Partiamo, perciò, dalla fine, ossia dalla revisione degli estimi (articolo 7, quartultimo dei dieci complessivi del testo). Innanzitutto, come preventivato, la principale preoccupazione è dotare i Comuni e l'Agenzia delle entrate di «strumenti» atti a facilitare individuazione e classamento di: immobili non censiti, terreni edificabili accatastati come agricoli e immobili abusivi. Fin qui nulla di preoccupante, ma è il secondo comma a scatenare le riserve leghiste. Nel decreto attuativo della delega, come detto, dal primo gennaio 2026 ci si propone di «attribuire a ciascuna unità immobiliare, oltre alla rendita catastale anche il relativo valore patrimoniale e una rendita attualizzata in base, ove possibile, ai valori normali espressi dal mercato» nonché di aggiornare periodicamente i valori patrimoniali e le rendite «in relazione alla modificazione delle condizioni del mercato di riferimento» a condizione che non si superi il valore di mercato. Ultimo punto dirimente: le informazioni così acquisite non devono essere «utilizzate per la determinazione della base imponibile dei tributi», cioè dell'Imu e dell'Irpef. Di qui la chiosa del ministro degli Affari regionali, Mariastella Gelmini, che ha ribadito come la riforma «non influenzerà in alcun modo le tasse sulla casa, che non aumenteranno».

Preoccupato, invece, il presidente di Confedilizia, Giorgio Spaziani Testa. «Temiamo piuttosto si crei un meccanismo che poi in futuro qualcun altro potrà usare», ha dichiarato ricordando il no del Parlamento alla revisione degli estimi. Tra l'altro, l'articolo 3 del ddl delega nel definire la riforma Irpef verso una «riduzione graduale delle aliquote medie effettive e la variazione eccessiva delle aliquote medie marginali» (come auspicato dal centrodestra per lo scalone tra 27% e 38% superati i 28mila euro di reddito) prefigura sia il «riordino di deduzioni e detrazioni» che «una medesima aliquota proporzionale» per i redditi da capitale, inclusi quelli impiegati nel mercato immobiliare. Una formulazione che sembra prefigurare un allineamento - non si sa se al ribasso a o al rialzo - tra tassazione dei capital gain e regime della cedolare secca sugli affitti.

Per il resto, vengono confermati il «graduale superamento dell'Irap», che dovrebbe rientrare nell'Ires sgravando gli autonomi in regime Irpef, e la neutralità tra i differenti regimi Ires (in pratica, stop ai forfait).

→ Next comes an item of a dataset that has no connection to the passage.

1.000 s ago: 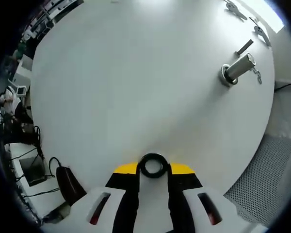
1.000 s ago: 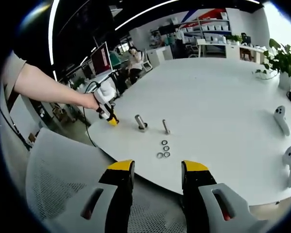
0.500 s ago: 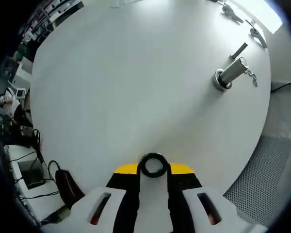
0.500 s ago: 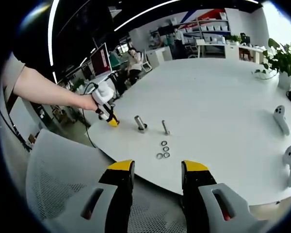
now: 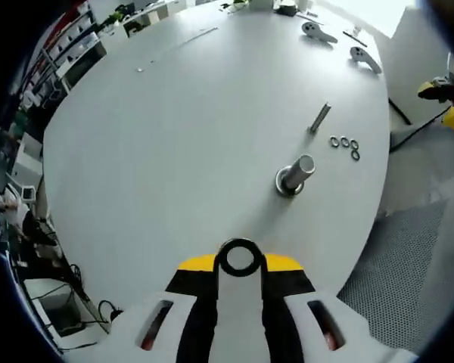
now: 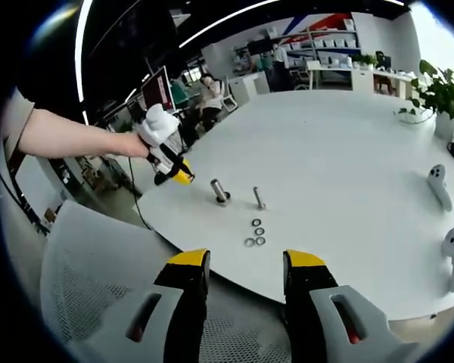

Qualche dubbio sorge, invece, sul proposito di «razionalizzare» l'Iva che significa mettere mano alle aliquote del 4%, 5%, 10% e 22 per cento. Non meno problematica si presenta, poi, la proposta di unificare Agenzia delle Entrate e Agenzia delle Entrate-Riscossione per accelerare il recupero dell'evasione ove accertata vista l'enfasi sulle «più evolute tecnologie informative» che, di solito, fanno rima con Grande Fratello. C'è da aver paura? Per ora no (e questo è importante), ma occorre anche sperare per il meglio.

Ossia che, in caso di ok alla delega, il centrodestra continui a essere forza di governo.